• _AVAILABLE DATA_
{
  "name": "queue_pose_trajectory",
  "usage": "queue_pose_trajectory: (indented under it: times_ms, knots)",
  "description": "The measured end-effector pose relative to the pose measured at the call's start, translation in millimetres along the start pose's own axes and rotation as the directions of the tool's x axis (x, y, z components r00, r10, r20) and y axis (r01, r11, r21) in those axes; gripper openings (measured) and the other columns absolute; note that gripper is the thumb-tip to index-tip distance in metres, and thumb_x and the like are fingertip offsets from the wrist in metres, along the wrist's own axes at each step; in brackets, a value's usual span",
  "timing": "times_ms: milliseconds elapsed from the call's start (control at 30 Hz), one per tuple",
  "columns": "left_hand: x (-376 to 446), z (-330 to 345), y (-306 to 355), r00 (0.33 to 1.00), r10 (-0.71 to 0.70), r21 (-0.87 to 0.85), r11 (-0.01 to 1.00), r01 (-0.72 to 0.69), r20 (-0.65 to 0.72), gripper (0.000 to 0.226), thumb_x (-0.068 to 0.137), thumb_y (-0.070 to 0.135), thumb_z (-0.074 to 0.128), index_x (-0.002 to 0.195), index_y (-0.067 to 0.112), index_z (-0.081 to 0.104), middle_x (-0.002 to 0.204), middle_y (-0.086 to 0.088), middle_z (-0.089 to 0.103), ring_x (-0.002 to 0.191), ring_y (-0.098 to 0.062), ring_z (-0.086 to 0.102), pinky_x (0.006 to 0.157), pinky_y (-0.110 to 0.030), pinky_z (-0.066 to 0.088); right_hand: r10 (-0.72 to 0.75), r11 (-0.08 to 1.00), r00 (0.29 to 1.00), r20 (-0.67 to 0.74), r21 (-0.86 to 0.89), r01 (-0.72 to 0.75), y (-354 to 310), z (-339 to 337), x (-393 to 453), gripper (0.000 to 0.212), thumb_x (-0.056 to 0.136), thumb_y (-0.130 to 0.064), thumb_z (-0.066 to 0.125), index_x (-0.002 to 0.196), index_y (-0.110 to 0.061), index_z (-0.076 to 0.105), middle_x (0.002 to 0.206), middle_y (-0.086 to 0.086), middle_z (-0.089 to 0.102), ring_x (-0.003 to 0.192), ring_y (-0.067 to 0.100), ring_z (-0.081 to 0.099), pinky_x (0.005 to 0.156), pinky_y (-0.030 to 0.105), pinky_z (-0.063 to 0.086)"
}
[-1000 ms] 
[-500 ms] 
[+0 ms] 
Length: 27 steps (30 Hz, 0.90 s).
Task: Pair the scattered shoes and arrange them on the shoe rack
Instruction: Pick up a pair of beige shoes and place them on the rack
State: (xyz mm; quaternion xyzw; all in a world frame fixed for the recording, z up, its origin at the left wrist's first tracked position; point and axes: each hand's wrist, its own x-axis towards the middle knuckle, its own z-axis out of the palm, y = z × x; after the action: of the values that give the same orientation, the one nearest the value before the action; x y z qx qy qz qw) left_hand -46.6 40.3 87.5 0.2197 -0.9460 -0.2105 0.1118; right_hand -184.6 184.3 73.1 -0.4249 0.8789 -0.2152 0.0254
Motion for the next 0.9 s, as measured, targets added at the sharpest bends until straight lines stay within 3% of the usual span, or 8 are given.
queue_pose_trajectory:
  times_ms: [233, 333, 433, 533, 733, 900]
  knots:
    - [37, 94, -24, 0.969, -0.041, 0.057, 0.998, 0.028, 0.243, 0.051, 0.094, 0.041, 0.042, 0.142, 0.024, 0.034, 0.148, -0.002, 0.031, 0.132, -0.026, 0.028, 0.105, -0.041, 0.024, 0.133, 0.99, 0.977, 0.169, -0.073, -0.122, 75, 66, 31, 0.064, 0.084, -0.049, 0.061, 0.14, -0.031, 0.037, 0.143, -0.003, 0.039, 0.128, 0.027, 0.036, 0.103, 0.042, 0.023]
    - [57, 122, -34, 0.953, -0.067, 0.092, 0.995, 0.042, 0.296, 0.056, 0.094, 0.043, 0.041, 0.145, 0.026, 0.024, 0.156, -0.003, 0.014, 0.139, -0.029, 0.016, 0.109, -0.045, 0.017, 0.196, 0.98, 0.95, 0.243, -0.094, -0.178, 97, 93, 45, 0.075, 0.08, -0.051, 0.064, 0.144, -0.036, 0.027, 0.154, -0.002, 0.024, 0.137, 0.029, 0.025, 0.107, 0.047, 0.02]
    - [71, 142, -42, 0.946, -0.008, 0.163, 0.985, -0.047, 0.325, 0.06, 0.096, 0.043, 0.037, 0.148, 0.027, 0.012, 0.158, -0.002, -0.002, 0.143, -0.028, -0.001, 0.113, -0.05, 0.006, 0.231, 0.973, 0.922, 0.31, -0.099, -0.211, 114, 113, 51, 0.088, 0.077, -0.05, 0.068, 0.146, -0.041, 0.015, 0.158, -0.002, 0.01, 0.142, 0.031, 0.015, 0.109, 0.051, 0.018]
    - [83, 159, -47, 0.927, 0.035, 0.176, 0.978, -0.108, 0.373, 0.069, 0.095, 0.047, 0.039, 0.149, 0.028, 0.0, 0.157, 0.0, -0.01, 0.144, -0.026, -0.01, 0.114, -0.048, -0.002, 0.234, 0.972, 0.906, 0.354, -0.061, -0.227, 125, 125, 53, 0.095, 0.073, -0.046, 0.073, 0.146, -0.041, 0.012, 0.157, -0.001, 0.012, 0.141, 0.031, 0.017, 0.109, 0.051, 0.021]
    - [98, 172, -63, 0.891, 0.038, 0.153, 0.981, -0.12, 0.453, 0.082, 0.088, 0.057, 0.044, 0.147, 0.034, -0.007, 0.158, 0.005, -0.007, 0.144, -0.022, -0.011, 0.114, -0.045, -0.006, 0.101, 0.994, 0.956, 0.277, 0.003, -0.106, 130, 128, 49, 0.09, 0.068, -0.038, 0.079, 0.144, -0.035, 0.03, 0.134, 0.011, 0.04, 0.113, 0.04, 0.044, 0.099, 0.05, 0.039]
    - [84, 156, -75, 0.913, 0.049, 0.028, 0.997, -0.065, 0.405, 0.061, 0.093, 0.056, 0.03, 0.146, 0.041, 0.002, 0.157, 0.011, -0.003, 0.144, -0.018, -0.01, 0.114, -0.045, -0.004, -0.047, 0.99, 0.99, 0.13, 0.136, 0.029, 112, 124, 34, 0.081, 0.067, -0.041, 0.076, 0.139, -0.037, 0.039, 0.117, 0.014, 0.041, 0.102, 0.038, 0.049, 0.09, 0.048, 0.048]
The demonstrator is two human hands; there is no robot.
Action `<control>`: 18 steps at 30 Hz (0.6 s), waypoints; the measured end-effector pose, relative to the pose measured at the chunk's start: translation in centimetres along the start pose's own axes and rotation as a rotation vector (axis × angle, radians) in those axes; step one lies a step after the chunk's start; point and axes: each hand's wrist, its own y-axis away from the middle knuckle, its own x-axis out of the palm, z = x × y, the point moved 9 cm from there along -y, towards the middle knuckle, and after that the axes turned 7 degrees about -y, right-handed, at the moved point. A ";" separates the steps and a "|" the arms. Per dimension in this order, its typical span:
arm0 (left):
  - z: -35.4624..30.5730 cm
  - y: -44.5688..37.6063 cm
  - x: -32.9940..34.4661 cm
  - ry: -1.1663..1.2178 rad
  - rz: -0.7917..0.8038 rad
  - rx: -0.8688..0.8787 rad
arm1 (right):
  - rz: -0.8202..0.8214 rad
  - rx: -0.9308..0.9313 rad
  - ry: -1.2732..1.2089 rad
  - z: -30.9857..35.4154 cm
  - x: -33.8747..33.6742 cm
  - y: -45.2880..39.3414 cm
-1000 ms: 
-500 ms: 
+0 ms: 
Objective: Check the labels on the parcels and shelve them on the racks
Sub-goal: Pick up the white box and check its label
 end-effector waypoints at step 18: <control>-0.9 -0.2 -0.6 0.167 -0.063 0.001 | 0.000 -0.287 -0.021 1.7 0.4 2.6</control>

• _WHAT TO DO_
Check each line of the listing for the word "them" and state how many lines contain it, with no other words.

• _REPLY_
3